**RECORDED INFORMATION**
+--
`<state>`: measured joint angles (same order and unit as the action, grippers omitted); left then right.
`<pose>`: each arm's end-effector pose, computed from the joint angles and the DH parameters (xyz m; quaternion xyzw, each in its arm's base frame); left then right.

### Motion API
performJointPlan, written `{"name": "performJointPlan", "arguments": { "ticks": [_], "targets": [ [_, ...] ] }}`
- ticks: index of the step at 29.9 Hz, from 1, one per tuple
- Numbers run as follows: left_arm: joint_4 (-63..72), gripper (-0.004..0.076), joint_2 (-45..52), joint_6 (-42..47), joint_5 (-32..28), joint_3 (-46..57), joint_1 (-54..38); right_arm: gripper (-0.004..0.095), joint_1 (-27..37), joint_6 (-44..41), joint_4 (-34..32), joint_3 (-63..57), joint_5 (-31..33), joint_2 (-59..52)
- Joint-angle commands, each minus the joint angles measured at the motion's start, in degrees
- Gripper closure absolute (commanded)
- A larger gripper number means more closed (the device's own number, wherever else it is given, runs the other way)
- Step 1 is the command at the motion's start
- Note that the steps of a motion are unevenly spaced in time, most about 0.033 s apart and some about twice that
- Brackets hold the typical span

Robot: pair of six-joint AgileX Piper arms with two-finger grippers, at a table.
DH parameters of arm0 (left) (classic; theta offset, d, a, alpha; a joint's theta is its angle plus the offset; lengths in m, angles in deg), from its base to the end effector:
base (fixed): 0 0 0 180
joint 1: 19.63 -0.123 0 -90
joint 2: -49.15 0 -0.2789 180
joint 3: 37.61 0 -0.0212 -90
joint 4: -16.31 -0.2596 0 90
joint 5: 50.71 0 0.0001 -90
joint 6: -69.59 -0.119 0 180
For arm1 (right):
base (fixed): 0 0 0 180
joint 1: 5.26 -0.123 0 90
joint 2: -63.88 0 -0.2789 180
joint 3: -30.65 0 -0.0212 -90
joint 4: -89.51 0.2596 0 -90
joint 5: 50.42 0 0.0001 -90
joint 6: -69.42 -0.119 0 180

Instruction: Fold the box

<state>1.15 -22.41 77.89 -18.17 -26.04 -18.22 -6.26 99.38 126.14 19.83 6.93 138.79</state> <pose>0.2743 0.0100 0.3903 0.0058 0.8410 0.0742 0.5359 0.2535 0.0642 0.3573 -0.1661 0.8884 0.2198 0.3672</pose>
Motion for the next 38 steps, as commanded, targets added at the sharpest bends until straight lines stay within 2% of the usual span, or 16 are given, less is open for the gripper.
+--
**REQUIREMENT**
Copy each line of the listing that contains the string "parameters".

**WRITTEN SOLUTION**
`<pose>`: each arm's end-effector pose, computed from the joint angles and the DH parameters (xyz m; quaternion xyzw, each in its arm's base frame); left then right.
DH parameters of arm0 (left) (classic; theta offset, d, a, alpha; a joint's theta is its angle plus the offset; lengths in m, angles in deg), from its base to the end effector:

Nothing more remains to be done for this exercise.